Recursive Best-of-N Delegation¶
Run K parallel candidate workers at each recursion node and select the best result via a judge before the parent consumes it — preventing error compounding in recursive agent trees.
The Problem¶
In recursive delegation, each subtask's output becomes input for the parent agent. A weak result at any node doesn't stay local — it poisons every decision above it in the tree. Single-path recursion compounds errors upward with no mechanism for recovery short of a full retry.
Structure¶
At each recursion node, instead of sending one candidate result to the parent:
- Fan-out — spawn K candidate workers (typically 2–5) in independent sandboxes for the same subtask
- Score — a judge combines automated signals (tests, lint, exit codes) with LLM-as-judge rubric evaluation
- Select — the top-scoring candidate becomes the canonical result for the parent
- Escalate — if no candidate clears the confidence threshold, increase K or spawn investigator sub-agents
- Aggregate — selected results propagate upward and the parent continues its own recursion
graph TD
O[Orchestrator] --> N1[Node A]
O --> N2[Node B]
N1 --> C1[Candidate 1]
N1 --> C2[Candidate 2]
N1 --> C3[Candidate 3]
C1 & C2 & C3 --> J1[Judge]
J1 -->|Best result| O
N2 --> D1[Candidate 1]
N2 --> D2[Candidate 2]
N2 --> D3[Candidate 3]
D1 & D2 & D3 --> J2[Judge]
J2 -->|Best result| O
This is distinct from the voting/ensemble pattern (flat parallel evaluation of the same task) and from fan-out synthesis (merging complementary strengths). Here, selection happens at each internal node of a decomposition tree, not at a single top-level aggregation point. The ReDel toolkit provides a reference implementation of recursive multi-agent delegation with configurable delegation schemes.
Judge Design¶
Judge quality determines the pattern's reliability. A judge that rationalizes poor outputs is worse than no judge. Failure analysis of multi-agent systems consistently identifies task verification as a primary failure cluster — judges that accept weak outputs propagate errors rather than catching them (Cemri et al., 2025).

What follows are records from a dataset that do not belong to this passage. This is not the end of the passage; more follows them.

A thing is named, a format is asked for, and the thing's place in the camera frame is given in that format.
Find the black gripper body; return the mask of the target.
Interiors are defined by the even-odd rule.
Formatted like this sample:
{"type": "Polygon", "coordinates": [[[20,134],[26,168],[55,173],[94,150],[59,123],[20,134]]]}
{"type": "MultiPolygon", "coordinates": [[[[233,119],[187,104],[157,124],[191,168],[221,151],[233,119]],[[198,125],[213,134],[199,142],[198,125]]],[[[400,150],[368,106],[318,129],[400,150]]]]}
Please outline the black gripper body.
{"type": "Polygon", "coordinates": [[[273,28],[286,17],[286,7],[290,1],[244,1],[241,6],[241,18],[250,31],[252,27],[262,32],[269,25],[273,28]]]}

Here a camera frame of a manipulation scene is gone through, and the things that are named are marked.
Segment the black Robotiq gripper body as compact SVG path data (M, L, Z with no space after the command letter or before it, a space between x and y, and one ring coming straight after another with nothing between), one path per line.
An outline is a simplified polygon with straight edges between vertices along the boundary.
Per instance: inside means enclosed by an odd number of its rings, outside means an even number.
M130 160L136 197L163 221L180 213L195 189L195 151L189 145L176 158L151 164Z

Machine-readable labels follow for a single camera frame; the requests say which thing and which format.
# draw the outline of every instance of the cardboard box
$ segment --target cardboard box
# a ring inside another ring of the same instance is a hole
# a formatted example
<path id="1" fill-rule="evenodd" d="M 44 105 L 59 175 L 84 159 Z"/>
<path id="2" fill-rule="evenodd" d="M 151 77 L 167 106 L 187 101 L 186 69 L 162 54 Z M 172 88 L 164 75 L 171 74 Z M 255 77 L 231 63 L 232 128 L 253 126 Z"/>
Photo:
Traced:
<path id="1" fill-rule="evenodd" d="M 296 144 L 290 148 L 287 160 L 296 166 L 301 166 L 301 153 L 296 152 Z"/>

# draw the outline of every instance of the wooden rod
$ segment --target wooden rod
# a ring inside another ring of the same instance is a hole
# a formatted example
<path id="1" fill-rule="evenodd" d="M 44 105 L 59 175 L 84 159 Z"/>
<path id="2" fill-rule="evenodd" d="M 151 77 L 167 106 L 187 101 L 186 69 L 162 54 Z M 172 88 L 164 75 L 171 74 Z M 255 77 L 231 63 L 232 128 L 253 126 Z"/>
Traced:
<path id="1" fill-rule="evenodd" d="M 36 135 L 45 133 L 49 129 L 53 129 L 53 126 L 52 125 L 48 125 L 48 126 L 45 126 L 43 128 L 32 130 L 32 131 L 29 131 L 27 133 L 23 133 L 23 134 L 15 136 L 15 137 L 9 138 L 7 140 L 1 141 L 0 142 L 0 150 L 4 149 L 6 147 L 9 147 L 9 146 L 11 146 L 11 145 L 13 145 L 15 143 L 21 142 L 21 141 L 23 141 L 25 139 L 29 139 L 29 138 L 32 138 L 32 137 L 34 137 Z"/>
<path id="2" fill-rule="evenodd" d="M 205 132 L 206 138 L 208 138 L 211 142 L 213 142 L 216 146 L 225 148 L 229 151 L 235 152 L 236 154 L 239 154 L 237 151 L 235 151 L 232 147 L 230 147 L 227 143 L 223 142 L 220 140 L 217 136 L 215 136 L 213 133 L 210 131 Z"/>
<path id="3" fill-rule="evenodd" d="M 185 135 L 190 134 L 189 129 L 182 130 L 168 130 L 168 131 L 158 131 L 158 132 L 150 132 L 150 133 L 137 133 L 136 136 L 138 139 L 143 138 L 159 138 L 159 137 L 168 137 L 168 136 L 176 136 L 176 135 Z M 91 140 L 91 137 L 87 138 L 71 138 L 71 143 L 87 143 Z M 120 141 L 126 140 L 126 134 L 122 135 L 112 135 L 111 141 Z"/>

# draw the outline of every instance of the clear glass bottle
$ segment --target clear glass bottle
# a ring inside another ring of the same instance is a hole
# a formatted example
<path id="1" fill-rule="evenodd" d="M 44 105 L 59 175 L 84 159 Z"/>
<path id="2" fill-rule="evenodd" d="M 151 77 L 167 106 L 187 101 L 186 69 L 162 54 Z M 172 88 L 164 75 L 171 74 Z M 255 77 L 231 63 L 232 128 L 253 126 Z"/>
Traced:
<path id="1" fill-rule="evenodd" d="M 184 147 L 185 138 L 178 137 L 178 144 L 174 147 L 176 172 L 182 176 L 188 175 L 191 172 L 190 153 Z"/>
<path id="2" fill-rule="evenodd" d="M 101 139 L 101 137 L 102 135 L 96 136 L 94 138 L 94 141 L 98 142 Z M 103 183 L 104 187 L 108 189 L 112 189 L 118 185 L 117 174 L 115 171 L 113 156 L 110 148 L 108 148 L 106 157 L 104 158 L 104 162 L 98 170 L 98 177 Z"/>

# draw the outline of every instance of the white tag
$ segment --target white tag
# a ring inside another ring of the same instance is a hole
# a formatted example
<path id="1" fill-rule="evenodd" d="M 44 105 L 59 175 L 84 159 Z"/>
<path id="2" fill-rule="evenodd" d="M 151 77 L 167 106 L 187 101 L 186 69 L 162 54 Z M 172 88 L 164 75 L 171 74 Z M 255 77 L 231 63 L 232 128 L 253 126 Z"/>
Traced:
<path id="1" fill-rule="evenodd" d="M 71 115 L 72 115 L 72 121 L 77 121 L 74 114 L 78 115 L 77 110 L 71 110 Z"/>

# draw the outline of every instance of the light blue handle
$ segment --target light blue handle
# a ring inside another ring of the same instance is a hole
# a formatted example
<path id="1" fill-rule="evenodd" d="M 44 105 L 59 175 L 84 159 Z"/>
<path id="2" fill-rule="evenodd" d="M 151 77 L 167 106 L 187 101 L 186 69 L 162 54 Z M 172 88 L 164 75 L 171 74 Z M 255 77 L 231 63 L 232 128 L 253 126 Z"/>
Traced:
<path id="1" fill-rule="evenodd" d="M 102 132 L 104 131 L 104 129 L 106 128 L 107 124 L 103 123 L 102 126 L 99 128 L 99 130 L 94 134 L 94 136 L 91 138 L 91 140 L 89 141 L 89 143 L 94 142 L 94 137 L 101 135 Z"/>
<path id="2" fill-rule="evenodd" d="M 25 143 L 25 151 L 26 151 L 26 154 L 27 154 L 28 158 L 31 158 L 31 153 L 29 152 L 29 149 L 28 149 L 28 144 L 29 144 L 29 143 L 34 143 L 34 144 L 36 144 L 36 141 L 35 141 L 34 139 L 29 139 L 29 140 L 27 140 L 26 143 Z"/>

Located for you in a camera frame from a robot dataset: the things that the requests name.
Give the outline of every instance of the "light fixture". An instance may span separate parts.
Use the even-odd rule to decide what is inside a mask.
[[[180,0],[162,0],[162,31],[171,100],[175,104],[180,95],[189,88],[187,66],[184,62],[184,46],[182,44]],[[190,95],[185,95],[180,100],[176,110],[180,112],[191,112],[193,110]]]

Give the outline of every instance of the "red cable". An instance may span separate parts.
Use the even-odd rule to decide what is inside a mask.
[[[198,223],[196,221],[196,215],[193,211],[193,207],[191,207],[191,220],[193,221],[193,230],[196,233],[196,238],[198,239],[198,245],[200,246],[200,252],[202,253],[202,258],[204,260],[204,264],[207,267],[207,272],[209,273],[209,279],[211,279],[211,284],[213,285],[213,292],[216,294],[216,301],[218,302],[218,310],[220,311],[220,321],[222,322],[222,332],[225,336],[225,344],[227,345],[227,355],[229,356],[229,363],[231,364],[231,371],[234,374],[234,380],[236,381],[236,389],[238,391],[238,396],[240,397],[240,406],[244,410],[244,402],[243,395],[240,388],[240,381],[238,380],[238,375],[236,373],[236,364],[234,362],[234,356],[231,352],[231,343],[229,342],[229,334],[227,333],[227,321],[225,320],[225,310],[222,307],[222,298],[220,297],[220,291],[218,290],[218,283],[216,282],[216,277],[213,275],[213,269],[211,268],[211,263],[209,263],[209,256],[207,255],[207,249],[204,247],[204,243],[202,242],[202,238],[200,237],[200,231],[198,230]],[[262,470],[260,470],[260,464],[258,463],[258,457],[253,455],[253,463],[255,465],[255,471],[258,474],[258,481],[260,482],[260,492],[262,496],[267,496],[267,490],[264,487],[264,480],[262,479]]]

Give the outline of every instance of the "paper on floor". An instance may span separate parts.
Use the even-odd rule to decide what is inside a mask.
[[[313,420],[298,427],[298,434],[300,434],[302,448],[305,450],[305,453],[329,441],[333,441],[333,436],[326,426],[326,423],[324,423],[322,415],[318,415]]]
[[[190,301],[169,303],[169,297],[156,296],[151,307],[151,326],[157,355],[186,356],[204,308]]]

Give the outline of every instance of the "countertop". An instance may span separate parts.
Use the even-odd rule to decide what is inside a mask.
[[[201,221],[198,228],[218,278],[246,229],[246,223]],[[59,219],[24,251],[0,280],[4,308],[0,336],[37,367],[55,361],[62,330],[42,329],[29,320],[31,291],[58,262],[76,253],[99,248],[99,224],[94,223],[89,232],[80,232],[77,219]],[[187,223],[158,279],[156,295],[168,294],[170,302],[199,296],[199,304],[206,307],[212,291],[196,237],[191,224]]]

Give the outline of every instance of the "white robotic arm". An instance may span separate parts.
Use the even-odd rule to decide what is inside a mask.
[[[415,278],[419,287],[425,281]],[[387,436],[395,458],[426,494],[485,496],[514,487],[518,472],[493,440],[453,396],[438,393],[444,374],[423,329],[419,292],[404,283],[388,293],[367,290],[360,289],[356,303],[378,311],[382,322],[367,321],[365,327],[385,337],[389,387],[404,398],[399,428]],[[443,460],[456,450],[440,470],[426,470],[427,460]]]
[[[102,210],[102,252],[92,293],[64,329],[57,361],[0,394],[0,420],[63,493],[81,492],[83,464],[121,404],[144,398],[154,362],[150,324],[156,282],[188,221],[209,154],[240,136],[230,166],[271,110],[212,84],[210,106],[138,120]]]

| Signal type | Examples | Role |
|---|---|---|
| Objective checks | Test pass rate, lint warnings, exit codes, diff size | Hard gate — failing outputs are eliminated before LLM scoring |
| LLM-as-judge rubric | Correctness, adherence to repo conventions, completeness | Discriminates between candidates that pass objective checks |
Run objective checks first. Eliminate candidates that fail before LLM scoring to avoid wasting evaluation budget and to prevent the judge from rationalizing broken outputs as acceptable.
Dynamic K Allocation¶
Applying K uniformly across all nodes wastes compute. A node processing a well-understood, deterministic subtask doesn't benefit from K=5; a node handling ambiguous API behavior or repo-specific convention mapping does.
Heuristics for raising K at a node:
- Prior failures at this subtask type in the same run
- High output variance across early candidates
- Subtask touches security-sensitive code, schema migrations, or high-blast-radius paths
- Cheap verification available (tight test coverage exists for this module)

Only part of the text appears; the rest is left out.